# [18+ Adults Only - Not Safe For Work!] -Anal Talk!!-



## Rash L

_(this is something I found in my journal, figured I could maybe post it here. My writings tend to be a little on the dirty side -most of the time- so if its not appropriate for this site just take it down, no worries.... but it is a tale of my travels, even if it is an incident that spanned _just one night_ with someone I cared deeply for...at one time.)_


*... Anal Sex ...*
_[the first time]_




He pressed his cock, firm and slick with my moisture, against my asshole needfully; He rubbed little circles around the opening. Next thing I knew He was back inside my cunt, I rocked against Him and he slid a curious finger into my anus, then two.

He let out a moan as His penis finally conquered that previously undiscovered entrance into my depths. I forgot where I was, and any need to be hushed (people were camping within earshot -- *OOPS!*). A few more sloppy drunken thrusts and He pulled out to spill Himself onto my rump.

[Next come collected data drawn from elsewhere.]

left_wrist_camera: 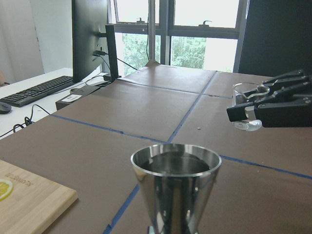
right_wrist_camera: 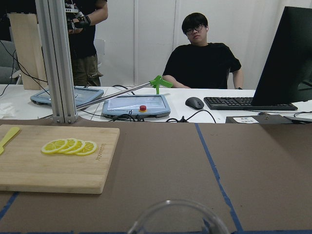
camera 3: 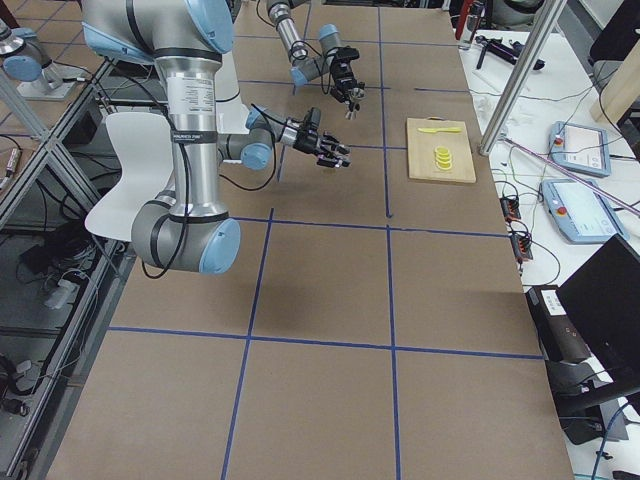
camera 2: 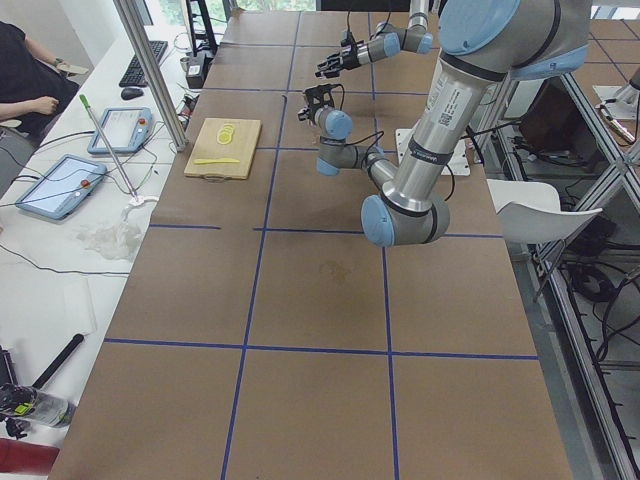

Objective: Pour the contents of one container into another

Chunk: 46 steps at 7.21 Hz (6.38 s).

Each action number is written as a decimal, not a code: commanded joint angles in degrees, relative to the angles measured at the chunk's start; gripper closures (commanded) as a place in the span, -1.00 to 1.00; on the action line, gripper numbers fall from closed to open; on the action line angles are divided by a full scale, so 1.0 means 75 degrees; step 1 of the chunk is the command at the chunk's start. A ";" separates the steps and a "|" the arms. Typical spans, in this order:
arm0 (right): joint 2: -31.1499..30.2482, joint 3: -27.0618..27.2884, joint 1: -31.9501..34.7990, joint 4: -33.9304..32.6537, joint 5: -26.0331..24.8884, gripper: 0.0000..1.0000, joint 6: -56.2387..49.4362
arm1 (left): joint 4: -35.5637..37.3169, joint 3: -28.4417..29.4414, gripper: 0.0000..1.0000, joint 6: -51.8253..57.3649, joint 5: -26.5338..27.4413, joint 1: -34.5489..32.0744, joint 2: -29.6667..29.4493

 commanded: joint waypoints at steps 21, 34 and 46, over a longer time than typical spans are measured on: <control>0.0153 0.0010 -0.0009 0.0000 -0.0040 1.00 0.0001 | -0.0489 -0.0711 1.00 -0.3901 0.9309 0.2886 0.5164; 0.0141 0.0010 0.0003 0.0012 -0.0063 1.00 0.0001 | -0.0583 -0.0112 1.00 -0.3901 0.9297 0.3321 0.4531; 0.0153 0.0022 0.0003 0.0012 -0.0075 1.00 0.0001 | -0.0583 -0.0018 0.72 -0.3913 0.9450 0.3332 0.4520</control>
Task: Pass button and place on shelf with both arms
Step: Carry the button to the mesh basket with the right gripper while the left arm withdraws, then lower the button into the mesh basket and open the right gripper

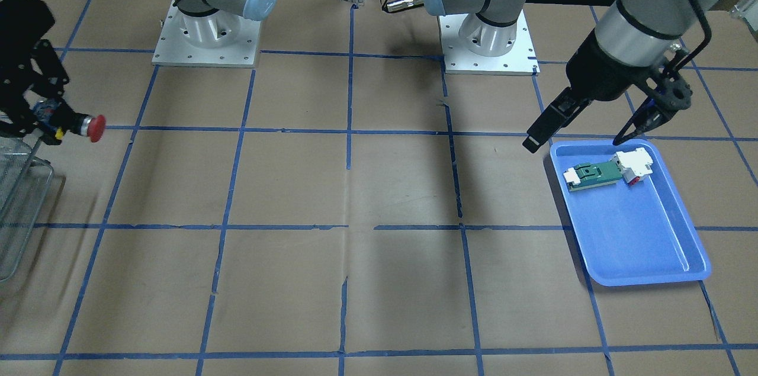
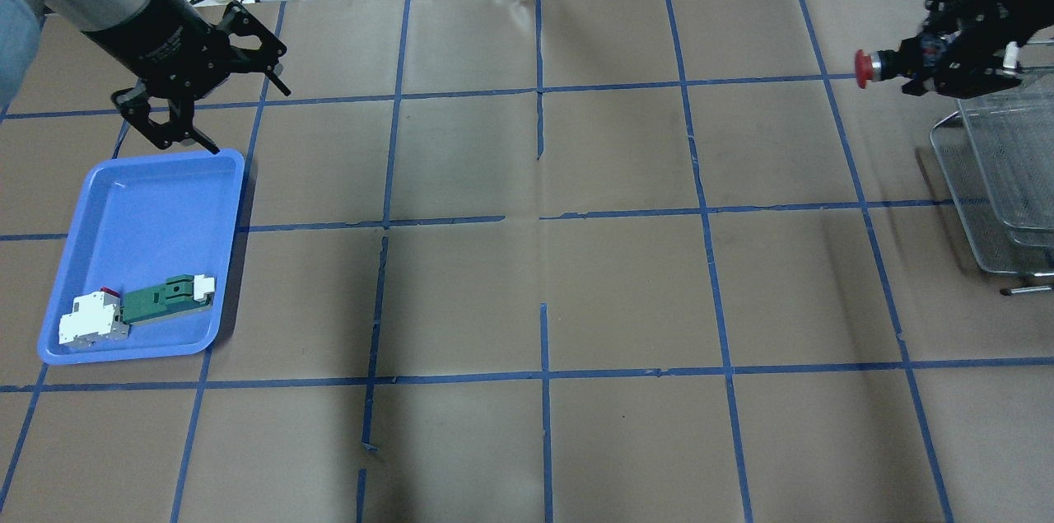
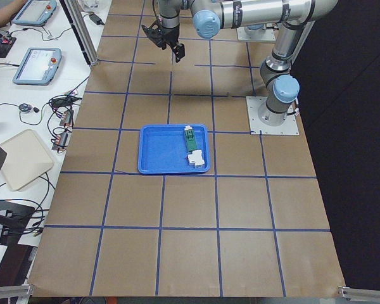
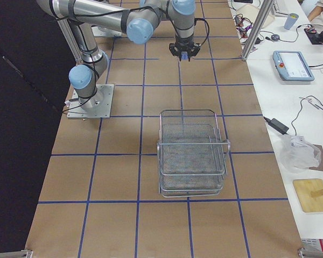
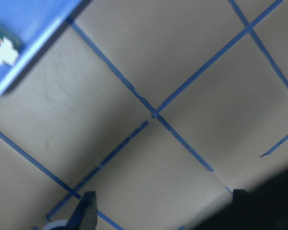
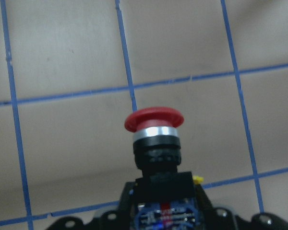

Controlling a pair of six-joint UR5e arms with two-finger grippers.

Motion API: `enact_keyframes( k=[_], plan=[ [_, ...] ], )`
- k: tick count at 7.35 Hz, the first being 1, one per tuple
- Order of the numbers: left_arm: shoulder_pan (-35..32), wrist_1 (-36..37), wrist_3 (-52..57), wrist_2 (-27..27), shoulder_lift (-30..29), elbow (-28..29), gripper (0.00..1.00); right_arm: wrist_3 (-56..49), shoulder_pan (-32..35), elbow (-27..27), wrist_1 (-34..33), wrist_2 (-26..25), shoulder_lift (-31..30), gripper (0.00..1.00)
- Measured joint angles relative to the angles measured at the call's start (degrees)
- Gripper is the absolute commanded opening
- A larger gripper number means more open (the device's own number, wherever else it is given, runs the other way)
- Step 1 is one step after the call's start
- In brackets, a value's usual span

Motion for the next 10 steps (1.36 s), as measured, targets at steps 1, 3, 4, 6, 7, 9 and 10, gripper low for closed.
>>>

I tried to imagine what I looked like; collapsed and content, wasted, glistening in the warm candle light bouncing off of cement walls, slumped in a sweaty mess of sleeping bags on a bed of cardboard covering stones and dust. He wiped His cum off with some earlier discarded sock and stumbled off into the consuming darkness to urinate off the rocks... I gathered myself, my clothes, and the space bag. Holding the plastic bag of wine above my head I suckled a couple long sips from the hard plastic nozzle before dressing and then searching for a smoke.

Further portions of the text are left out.